Listen to first single “Nightfall”:
https://planktonwat.bandcamp.com/album/future-times

One of the most prolific and inventive guitarists in the contemporary psychedelic underground, Portland multi-instrumentalist Dewey Mahood has announced his latest solo album as Plankton Wat, Future Times, due out February 26th. First single “Nightfall” sees Mahood sculpt a cinematic, new psychedelic and beautiful pastorale, building from distorted guitar figures and smouldering synthesizer drones to peaks of lysergic bliss.
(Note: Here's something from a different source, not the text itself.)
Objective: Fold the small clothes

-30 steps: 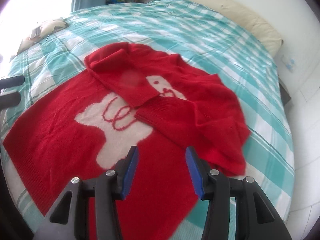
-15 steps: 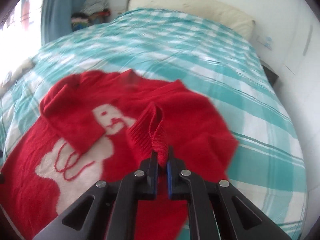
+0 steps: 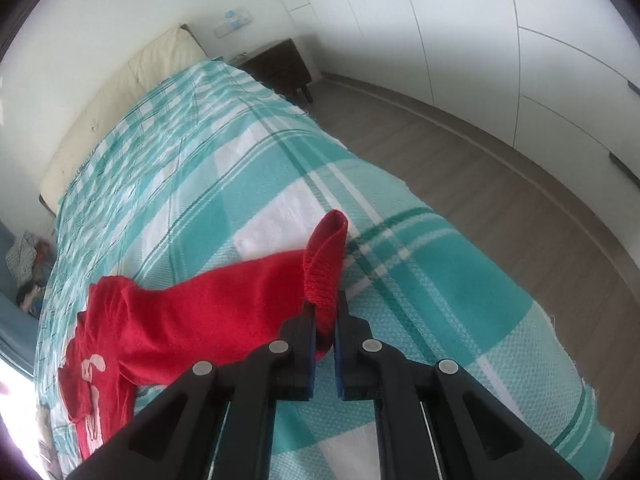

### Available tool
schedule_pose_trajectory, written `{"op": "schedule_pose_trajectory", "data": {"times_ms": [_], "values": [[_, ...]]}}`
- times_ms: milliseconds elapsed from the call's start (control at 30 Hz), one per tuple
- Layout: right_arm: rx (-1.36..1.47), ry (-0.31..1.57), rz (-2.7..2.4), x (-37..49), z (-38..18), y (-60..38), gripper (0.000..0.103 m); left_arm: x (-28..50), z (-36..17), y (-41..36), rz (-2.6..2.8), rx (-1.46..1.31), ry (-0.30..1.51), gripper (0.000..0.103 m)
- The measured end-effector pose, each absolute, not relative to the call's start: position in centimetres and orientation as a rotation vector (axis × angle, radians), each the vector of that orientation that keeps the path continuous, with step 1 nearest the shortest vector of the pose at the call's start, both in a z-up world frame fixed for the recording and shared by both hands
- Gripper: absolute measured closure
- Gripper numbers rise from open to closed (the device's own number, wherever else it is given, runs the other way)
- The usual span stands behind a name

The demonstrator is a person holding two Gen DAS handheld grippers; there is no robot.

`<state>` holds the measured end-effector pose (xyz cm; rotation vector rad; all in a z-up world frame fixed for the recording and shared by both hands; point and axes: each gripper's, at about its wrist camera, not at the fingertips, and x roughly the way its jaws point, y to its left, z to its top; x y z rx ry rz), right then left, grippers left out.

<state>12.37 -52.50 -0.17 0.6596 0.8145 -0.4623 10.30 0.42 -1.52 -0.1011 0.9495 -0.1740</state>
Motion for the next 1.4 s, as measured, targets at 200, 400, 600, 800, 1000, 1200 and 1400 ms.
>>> {"op": "schedule_pose_trajectory", "data": {"times_ms": [200,400,600,800,1000,1200,1400], "values": [[0.889,0.758,-0.341,11.4,-2.2,-54.1,0.082,10.4,-1.6,0.4,-0.169,-0.099,0.949,0.018],[0.975,0.714,-0.353,11.3,-2.9,-55.1,0.079,10.5,-1.9,0.3,-0.166,-0.097,0.957,0.018],[0.82,0.76,-0.563,10.5,-1.5,-55.4,0.1,10.5,-2.2,0.1,-0.16,-0.077,0.964,0.018],[0.767,0.838,-0.632,10.3,-2.4,-55.9,0.1,10.4,-2.5,-0.5,-0.157,-0.02,0.968,0.018],[0.713,0.867,-0.667,10.3,-1.8,-55.1,0.095,9.7,-0.9,-0.7,-0.147,0.077,0.913,0.018],[0.694,0.816,-0.782,6.7,1.3,-54.9,0.058,12.5,7.3,-0.4,-0.179,0.112,0.722,0.011],[0.645,0.681,-0.746,4.9,4.9,-53.0,0.058,19.4,4.5,-7.4,-0.421,0.421,0.788,0.009]]}}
Mahood’s music exists in constant communion with nature. From acclaimed albums with heavy-psych mainstays Eternal Tapestry to his prolific solo excursions, Mahood’s work has always been defined by his restless exploratory spirit and reverence for the environment. As Plankton Wat, his expressionist compositions exude a supernatural grace and patience, reflecting the resplendent beauty and mythical energy of the West Coast’s wild places. Mahood’s masterful and distinct guitarwork consistently blurs the confines of the instrument, at once texturally and melodically rich. Future Times elevates Mahood’s psychedelic instrumentals to new planes, encompass both the wild, seeking energy of free-improvisation and the deliberate arrangements of more traditional composition.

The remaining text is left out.